My argument has been that there are many natural affinities between conservative philosophy and Green thought...Conservatives must learn from Green thought that the promise of open-ended global growth...is delusive; instead they must turn their attention to the sources of legitimacy by which social institutions could be sustained in a stationary-state economy. In repudiating...neo-liberalism, conservatives are merely returning to an older and sounder Tory tradition, which perceived the illusoriness of the sovereign, autonomous chooser of liberal theory, and so insisted on the primacy of the common life. The importance of Green thought for conservatives today is that it recalls them to their historic task of giving shelter to communities and reproducing them across the generations - in a context of finite resources which dictates stability, not growth, as the pre-eminent conservative value (p. 173).
The 'stationary-state' is advocated as an alternative to the ceaseless inflammation of the desire for perpetual economic growth. John Stuart Mill's passages in support of a stationary-state economy are quoted (pp. 140-142) - an inspired piece of scholarship, citing the well-known epigone to contrary ends. The necessity of a worldwide immigration and population control policy is stressed. In energy policy, Gray argues for a rejection of the nuclear taboo common among Greens, while in agriculture he points out the destructive processes of 'agricultural industry' as probably one of the greatest threats to the biosphere. He very sensibly argues for policies that would enhance and preserve the patterns of traditional rural agriculture in the Third World, rejecting a model that tries to mimic the processes of Western industrialization. In urban and transport policy areas, Gray inveighs against the car, calling for transport alternatives. He also calls for very strong planning controls in urban centres, that will try to keep these places liveable.

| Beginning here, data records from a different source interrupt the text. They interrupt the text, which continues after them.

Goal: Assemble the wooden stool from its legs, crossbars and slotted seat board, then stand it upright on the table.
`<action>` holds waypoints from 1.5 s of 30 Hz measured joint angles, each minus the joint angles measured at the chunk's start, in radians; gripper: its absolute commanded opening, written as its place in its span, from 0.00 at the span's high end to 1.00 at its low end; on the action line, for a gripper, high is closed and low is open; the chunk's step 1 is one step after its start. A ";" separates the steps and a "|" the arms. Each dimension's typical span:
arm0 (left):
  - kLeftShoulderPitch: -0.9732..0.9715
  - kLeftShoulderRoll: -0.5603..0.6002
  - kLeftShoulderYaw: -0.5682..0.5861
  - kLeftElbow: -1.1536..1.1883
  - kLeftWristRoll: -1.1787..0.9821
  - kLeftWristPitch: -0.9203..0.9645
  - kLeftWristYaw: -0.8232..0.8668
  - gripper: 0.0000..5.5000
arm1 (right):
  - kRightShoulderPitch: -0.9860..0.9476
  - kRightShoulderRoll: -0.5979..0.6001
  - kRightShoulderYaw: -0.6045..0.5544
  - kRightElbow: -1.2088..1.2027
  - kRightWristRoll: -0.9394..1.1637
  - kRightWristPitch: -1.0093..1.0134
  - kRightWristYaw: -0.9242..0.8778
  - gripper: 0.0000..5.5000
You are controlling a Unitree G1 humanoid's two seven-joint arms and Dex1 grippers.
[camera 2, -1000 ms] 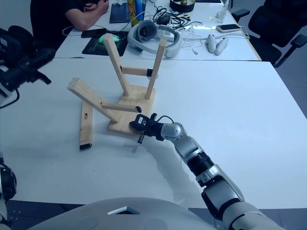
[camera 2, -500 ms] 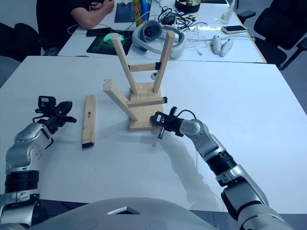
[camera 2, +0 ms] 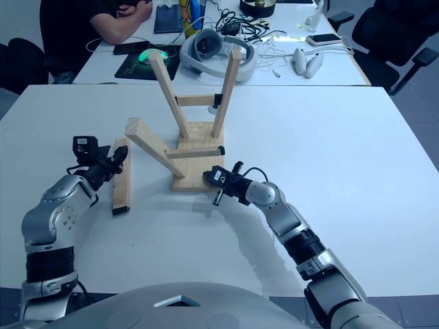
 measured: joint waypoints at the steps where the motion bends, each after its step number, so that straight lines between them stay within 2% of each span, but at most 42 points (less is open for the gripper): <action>1: 0.003 -0.012 0.005 -0.005 0.000 0.012 0.013 0.41 | 0.001 0.001 -0.002 0.005 -0.007 -0.010 -0.012 1.00; 8: 0.066 -0.098 -0.019 -0.092 0.022 0.145 0.128 0.23 | 0.001 0.006 -0.010 0.022 -0.020 -0.023 -0.029 1.00; 14: 0.068 -0.113 -0.029 -0.099 0.045 0.222 0.148 0.22 | 0.001 0.030 -0.010 0.024 -0.047 -0.018 -0.041 1.00; 26: 0.061 -0.066 -0.056 -0.007 0.106 0.208 0.095 0.22 | 0.014 0.068 -0.007 -0.011 -0.054 0.045 -0.054 1.00; 39: 0.047 0.010 -0.056 0.101 0.164 0.080 0.010 0.55 | 0.039 0.071 0.002 -0.089 -0.057 0.111 -0.033 1.00; 43: 0.039 0.017 -0.046 0.137 0.167 0.037 -0.010 0.62 | 0.038 0.065 0.001 -0.082 -0.058 0.094 -0.031 1.00; 45: 0.033 0.022 -0.037 0.169 0.172 -0.006 -0.014 0.62 | 0.040 0.063 -0.004 -0.072 -0.057 0.067 -0.031 1.00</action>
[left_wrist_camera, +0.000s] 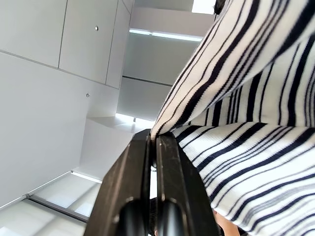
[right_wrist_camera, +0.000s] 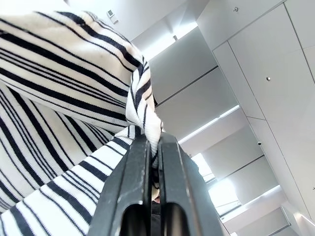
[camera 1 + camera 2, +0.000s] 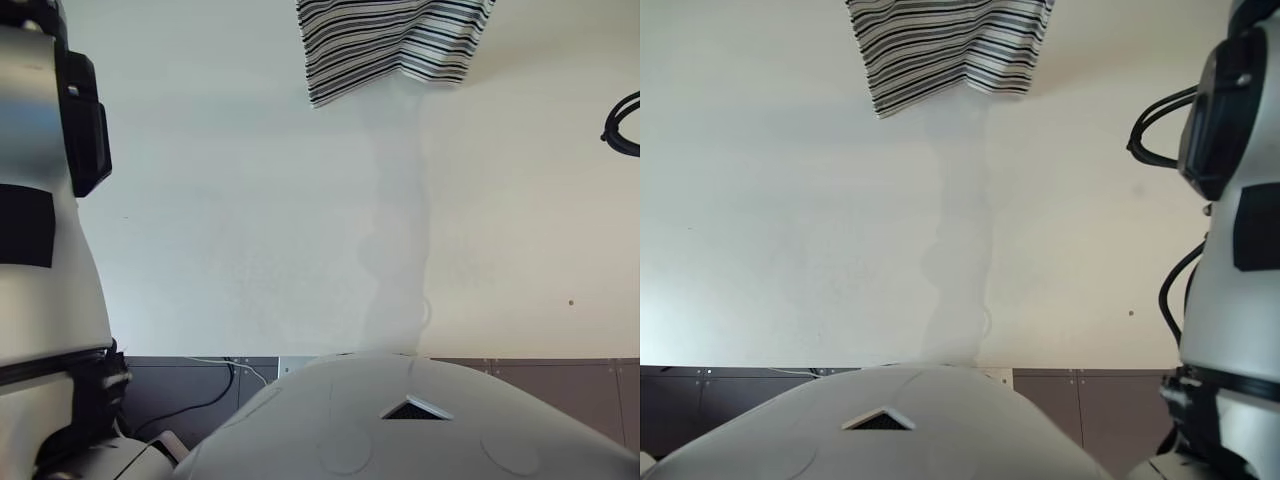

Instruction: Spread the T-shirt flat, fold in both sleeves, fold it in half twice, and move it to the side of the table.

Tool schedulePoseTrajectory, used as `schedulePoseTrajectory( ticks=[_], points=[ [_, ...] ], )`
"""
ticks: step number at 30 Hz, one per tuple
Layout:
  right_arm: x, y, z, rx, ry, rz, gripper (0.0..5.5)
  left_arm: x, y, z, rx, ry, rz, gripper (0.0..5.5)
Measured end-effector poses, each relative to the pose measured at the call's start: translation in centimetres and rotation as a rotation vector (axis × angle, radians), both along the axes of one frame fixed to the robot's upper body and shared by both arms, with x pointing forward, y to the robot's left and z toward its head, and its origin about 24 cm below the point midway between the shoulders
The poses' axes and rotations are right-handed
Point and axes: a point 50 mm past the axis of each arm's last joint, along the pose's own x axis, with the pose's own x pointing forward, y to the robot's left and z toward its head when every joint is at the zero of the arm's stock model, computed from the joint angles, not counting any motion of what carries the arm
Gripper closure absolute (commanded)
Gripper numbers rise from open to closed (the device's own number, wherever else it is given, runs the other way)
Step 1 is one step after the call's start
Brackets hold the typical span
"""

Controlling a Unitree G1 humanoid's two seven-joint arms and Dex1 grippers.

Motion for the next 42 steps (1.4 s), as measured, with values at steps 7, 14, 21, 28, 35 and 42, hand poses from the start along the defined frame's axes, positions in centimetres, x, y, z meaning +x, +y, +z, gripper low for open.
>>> schedulePoseTrajectory(
  ticks=[7,14,21,28,35,42],
  points=[
    [-0.1,0.1,0.1,-0.011,0.017,0.027,5.4,-0.4,-0.1,1.2,0.012,-0.033,-0.027,5.38],
    [-1.2,-0.8,-2.2,-0.068,0.133,0.286,5.4,-1.6,1.0,-1.7,0.04,0.09,-0.236,5.38],
    [-5.1,-5.8,-4.1,-0.087,0.203,0.441,5.4,-5.0,2.6,-4.0,-0.052,0.219,-0.563,5.38],
    [-9.8,-6.0,-6.1,-0.101,0.326,0.576,5.4,-9.4,2.6,-7.3,-0.121,0.404,-0.726,5.38],
    [-13.4,-7.0,-5.8,-0.123,0.453,0.617,5.4,-13.4,1.9,-7.3,-0.154,0.553,-0.811,5.38],
    [-16.6,-6.6,-12.1,-0.19,0.813,0.689,5.4,-15.7,1.7,-12.7,-0.148,0.832,-0.801,5.38]
  ],
)
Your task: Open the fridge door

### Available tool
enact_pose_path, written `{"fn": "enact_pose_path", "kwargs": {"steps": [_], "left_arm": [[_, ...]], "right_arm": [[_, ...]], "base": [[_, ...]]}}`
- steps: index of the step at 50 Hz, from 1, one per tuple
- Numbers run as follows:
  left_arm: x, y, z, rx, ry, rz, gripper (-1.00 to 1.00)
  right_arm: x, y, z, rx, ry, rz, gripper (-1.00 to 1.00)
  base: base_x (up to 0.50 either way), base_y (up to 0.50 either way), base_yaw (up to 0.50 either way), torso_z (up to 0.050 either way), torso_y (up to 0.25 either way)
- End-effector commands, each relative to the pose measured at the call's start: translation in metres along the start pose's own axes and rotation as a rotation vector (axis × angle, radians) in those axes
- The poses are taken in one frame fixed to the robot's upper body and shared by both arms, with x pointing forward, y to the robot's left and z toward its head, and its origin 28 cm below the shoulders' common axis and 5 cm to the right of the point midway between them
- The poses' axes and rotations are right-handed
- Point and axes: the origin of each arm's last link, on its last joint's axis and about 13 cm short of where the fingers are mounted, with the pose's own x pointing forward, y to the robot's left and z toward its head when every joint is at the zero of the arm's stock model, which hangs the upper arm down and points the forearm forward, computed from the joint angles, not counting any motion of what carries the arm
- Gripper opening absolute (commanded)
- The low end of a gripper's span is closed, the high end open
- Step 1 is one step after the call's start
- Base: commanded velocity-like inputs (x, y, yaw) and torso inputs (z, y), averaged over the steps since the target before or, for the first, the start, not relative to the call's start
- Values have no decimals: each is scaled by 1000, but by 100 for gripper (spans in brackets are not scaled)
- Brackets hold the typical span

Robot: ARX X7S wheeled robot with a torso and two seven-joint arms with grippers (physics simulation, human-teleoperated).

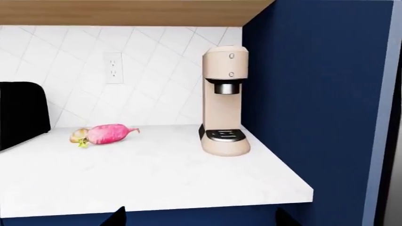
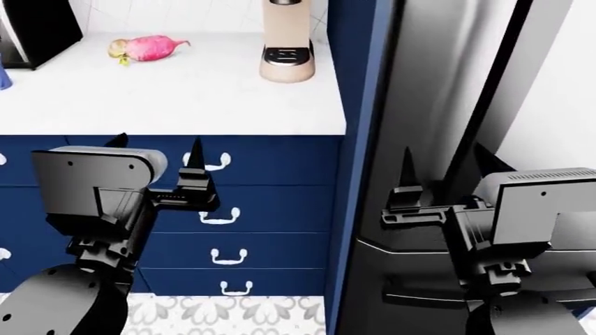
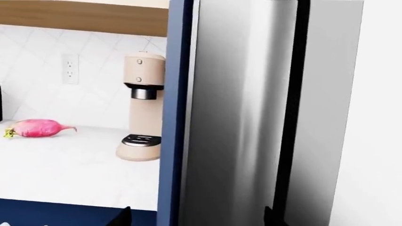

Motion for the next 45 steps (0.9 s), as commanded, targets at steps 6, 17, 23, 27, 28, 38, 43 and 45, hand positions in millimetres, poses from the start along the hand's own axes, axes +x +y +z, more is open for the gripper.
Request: {"fn": "enact_pose_path", "kwargs": {"steps": [6, 17, 23, 27, 28, 38, 43, 45], "left_arm": [[0, 0, 0, -1, 0, 0, 100], [-1, 0, 0, -2, 2, -1, 100], [-1, 1, -1, -3, 3, 2, 100], [-1, 1, -1, -3, 5, 3, 100], [-1, 1, -1, -3, 5, 3, 100], [0, 0, -2, -3, 8, 3, 100], [1, 0, -2, -9, 13, 1, 100], [1, 0, -2, -8, 14, 2, 100]], "right_arm": [[0, 0, 1, 7, -4, -9, 100], [-15, -7, 29, -40, -57, -42, 100], [-14, -15, 43, -79, -83, -79, 100], [-14, -22, 44, -102, -82, -96, 100], [-13, -24, 44, -109, -80, -102, 100], [5, -43, 45, -139, -64, -134, 100], [7, -50, 46, -134, -22, -133, 100], [9, -52, 45, -132, -4, -136, 100]], "base": [[25, 0, 0, 0, 0], [0, 0, 0, 0, 0], [0, 0, 0, 0, 0], [0, 0, 0, 0, 0], [0, 0, 0, 0, 0], [0, 0, 0, 0, 0], [0, 0, 0, 0, 0], [0, 0, 0, 0, 0]]}}
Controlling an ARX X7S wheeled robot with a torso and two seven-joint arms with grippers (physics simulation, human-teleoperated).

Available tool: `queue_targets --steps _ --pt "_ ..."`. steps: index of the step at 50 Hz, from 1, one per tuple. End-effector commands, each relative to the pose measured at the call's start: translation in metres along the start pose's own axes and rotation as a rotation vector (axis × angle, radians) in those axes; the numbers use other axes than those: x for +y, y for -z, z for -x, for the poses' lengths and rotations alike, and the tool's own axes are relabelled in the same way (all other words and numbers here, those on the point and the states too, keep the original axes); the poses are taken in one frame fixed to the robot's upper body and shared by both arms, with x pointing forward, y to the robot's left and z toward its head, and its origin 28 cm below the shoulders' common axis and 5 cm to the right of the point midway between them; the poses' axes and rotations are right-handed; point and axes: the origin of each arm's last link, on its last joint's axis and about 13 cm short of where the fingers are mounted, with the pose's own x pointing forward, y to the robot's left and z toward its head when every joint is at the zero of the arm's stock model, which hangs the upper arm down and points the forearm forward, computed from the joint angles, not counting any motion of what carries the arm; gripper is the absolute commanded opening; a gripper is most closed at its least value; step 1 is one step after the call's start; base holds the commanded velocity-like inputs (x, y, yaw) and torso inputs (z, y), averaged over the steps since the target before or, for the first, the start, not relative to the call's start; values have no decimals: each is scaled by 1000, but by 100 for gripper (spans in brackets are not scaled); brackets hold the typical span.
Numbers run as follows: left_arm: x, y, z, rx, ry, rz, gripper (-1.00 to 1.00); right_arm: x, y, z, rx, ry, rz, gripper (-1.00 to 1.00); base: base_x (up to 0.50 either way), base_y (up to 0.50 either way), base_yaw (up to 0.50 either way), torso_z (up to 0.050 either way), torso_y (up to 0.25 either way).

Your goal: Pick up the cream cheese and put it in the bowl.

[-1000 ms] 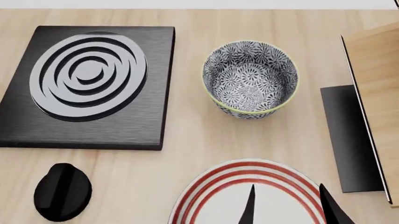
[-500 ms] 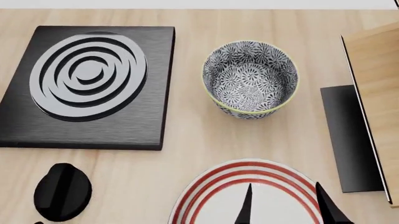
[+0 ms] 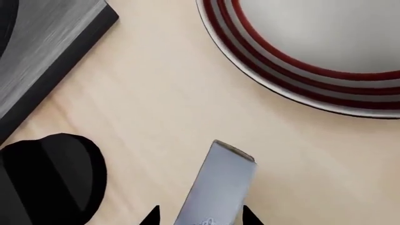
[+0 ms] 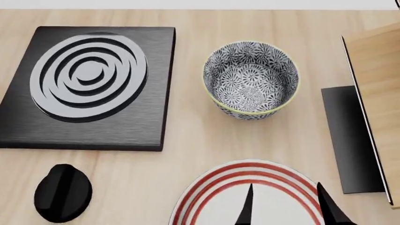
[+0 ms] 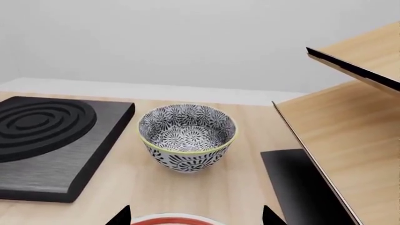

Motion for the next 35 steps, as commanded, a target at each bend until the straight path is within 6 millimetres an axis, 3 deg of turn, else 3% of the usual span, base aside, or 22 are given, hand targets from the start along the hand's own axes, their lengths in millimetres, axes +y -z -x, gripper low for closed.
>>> queue_targets --steps 1,9,13,15,26,35 --pt "-3 4 -2 23 46 19 -100 0 -3 1 -6 4 0 100 0 0 0 0 0" --pt "-3 3 -1 6 40 30 -100 -1 -1 1 -3 5 -1 100 0 0 0 0 -2" --pt "3 -5 7 -57 -5 94 -100 -1 1 -1 0 6 -1 100 3 0 0 0 -3" --pt "-2 4 0 -89 -31 126 -100 -1 3 -3 4 5 -2 100 0 -1 0 0 0" --pt "8 -5 4 -191 -115 258 -100 0 5 -7 6 -3 -5 100 0 0 0 0 0" --pt "11 -14 17 -298 -165 298 -100 -1 6 -7 8 4 2 100 0 0 0 0 0"
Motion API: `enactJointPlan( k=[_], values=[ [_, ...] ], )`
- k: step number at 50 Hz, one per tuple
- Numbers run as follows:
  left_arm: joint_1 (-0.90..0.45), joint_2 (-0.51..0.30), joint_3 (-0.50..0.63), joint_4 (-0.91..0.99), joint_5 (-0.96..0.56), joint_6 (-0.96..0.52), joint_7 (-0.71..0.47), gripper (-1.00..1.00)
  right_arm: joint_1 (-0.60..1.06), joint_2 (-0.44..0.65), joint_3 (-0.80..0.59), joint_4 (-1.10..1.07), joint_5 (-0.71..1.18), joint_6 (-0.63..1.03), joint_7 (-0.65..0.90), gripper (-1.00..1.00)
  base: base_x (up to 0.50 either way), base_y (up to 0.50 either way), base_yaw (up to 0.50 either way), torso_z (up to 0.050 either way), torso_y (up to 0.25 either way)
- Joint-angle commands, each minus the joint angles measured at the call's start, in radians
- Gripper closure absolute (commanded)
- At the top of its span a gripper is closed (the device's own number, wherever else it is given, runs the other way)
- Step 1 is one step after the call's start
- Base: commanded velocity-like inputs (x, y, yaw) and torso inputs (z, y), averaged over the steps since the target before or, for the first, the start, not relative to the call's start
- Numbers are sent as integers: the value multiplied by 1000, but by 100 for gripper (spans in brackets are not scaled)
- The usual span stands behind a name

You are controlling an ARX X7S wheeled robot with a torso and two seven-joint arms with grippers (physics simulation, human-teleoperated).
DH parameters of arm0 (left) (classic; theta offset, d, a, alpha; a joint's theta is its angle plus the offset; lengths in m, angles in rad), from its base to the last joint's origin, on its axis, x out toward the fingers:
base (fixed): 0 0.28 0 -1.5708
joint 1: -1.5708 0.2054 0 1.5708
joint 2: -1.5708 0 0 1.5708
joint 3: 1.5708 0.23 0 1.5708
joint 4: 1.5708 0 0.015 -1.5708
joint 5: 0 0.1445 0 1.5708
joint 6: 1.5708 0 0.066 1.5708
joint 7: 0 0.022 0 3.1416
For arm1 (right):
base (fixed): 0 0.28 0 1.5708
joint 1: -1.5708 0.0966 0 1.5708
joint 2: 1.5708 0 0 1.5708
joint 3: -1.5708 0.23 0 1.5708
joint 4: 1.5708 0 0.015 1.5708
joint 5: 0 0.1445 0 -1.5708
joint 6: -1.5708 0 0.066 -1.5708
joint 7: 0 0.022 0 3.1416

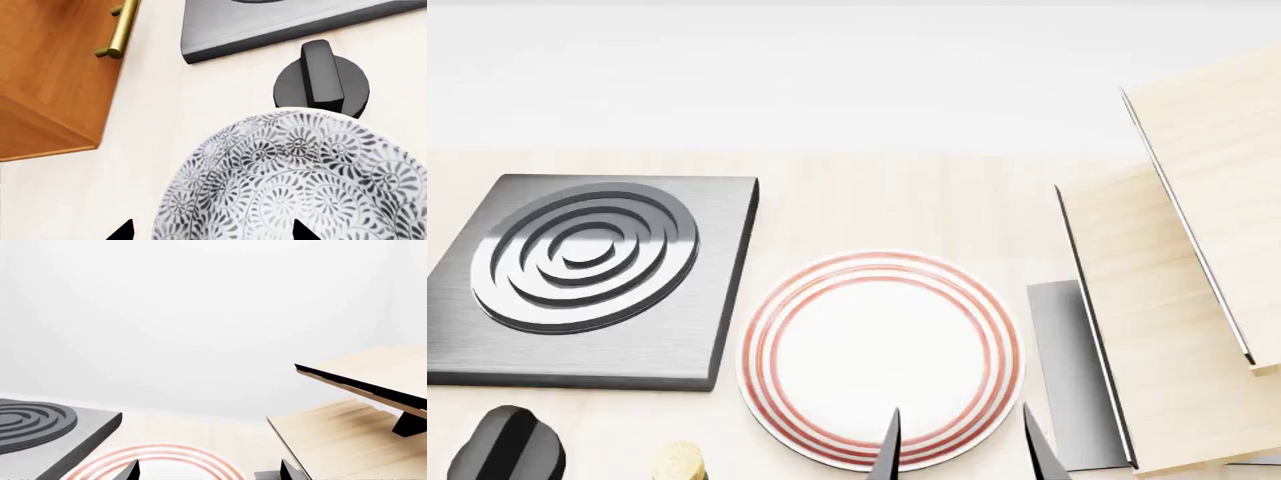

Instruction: Pick up the akita bowl and put it on the plate.

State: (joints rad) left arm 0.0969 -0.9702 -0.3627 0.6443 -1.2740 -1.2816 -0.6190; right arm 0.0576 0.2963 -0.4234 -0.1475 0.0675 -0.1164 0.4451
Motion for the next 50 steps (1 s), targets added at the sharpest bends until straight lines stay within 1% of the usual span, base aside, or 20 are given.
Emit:
enactJointPlan(
  k=[1, 14, 34, 50],
  values=[
    [26, -9, -6, -6, 12, 9, 14, -100, 4, 0, -3, 12, 5, -5, 1, -100, 0, 0, 0, 0, 0],
    [53, -5, 23, -26, 59, 36, 43, -100, 5, 2, -6, 16, 8, -8, 5, -100, 0, 0, 0, 0, 0],
    [102, -2, -4, -42, 77, 67, 71, -100, 13, 4, -9, 26, 15, -5, 9, -100, 0, 0, 0, 0, 0],
    [117, -8, 10, -63, 96, 67, 72, -100, 18, 5, -16, 29, 16, -4, 11, -100, 0, 0, 0, 0, 0]
  ],
)
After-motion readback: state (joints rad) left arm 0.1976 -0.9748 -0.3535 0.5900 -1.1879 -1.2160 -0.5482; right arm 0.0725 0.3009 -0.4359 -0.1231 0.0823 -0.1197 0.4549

Gray also cites the remarkable and surprisingly tough-minded Green theorist (who, for example, does not unqualifiedly oppose nuclear power) James Lovelock (The Ages of Gaia, Oxford Oxford University Press, 1988, p. 212), in a passage which is a fitting riposte to some of those squishy-soft hippie Greens
Gaia, as I see her, is no doting mother, tolerant of misdemeanours, nor is she some fragile and delicate damsel in danger from brutal mankind. She is stern and tough, always keeping the world warm and comfortable for those who obey the rules, but ruthless in her destruction of those who transgress. Her unconscious goal is a planet fit for life. If humans stand in the way of this, we shall be eliminated with as little pity as would be shown by the micro-brain of an intercontinental ballistic missile in full flight to its target (p. 173).
Gray argues it would be far preferable to take the strong, necessarily authoritarian measures to curb humanity's population growth and hypertrophic consumption before the homeostatic defenses of the natural world actually kick in.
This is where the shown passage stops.